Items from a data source
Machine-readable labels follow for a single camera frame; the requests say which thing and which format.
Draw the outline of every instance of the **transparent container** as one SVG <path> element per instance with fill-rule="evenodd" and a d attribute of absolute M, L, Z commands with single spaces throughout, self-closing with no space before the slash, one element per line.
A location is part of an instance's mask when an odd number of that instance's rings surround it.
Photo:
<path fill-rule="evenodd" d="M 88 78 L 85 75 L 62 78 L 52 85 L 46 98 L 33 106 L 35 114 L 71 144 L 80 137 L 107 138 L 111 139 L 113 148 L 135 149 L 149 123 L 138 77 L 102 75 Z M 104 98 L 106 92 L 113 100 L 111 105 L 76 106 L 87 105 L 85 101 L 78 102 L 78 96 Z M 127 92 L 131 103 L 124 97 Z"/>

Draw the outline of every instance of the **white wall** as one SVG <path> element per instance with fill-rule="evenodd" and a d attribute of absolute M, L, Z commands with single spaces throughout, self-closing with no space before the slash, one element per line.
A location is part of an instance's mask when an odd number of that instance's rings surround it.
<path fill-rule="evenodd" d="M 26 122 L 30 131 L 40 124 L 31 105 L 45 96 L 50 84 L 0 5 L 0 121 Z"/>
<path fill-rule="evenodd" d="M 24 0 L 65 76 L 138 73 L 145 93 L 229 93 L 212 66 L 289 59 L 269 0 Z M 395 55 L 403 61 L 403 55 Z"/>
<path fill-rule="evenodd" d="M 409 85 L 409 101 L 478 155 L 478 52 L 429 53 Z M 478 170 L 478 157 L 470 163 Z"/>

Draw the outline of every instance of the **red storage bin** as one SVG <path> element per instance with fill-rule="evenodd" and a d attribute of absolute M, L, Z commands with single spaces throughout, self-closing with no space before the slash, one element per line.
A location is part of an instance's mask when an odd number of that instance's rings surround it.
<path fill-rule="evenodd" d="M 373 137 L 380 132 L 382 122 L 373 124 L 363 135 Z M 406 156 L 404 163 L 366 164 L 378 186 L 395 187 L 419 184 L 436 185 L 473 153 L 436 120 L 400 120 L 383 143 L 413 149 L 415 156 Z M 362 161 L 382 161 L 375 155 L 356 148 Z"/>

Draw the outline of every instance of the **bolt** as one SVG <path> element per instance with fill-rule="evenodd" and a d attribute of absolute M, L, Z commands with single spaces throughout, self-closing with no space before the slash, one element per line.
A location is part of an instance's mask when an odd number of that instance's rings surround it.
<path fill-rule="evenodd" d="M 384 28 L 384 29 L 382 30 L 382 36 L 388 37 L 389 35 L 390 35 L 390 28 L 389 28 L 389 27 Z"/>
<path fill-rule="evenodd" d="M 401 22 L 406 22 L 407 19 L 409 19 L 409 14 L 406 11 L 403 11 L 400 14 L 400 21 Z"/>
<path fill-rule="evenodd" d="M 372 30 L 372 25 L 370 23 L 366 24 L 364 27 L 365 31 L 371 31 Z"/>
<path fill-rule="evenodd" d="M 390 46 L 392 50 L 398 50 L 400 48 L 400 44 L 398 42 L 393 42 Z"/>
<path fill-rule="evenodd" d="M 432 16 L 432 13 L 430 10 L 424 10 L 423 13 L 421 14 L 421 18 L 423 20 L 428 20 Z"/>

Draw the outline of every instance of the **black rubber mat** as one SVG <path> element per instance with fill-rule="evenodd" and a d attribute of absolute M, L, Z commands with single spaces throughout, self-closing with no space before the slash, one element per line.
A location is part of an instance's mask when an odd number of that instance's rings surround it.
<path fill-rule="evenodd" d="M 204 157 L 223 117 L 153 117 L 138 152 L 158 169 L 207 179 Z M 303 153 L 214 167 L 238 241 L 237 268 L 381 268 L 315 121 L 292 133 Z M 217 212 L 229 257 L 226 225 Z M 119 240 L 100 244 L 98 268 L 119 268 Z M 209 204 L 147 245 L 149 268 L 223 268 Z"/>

DIRECTIONS FOR THIS TASK – Lines from the entries that contain the word "element" are what the answer must hold.

COMPLETED EXERCISE –
Draw the outline of every instance of the **transparent container** as one SVG <path> element per instance with fill-rule="evenodd" and a d attribute of absolute M, L, Z commands with single spaces throughout, self-closing with no space before the slash, one element per line.
Draw the outline of every instance of the **white wall** as one SVG <path> element per instance with fill-rule="evenodd" and a d attribute of absolute M, L, Z commands with single spaces throughout, self-closing with no space before the slash, one element per line.
Draw the outline of every instance of the **red storage bin** as one SVG <path> element per instance with fill-rule="evenodd" and a d attribute of absolute M, L, Z commands with single spaces throughout, self-closing with no space before the slash, one element per line.
Draw the outline of every instance of the **bolt** as one SVG <path> element per instance with fill-rule="evenodd" and a d attribute of absolute M, L, Z commands with single spaces throughout, self-closing with no space before the slash, one element per line.
Draw the outline of every instance of the **black rubber mat** as one SVG <path> element per instance with fill-rule="evenodd" and a d attribute of absolute M, L, Z commands with single spaces throughout, self-closing with no space before the slash, one element per line.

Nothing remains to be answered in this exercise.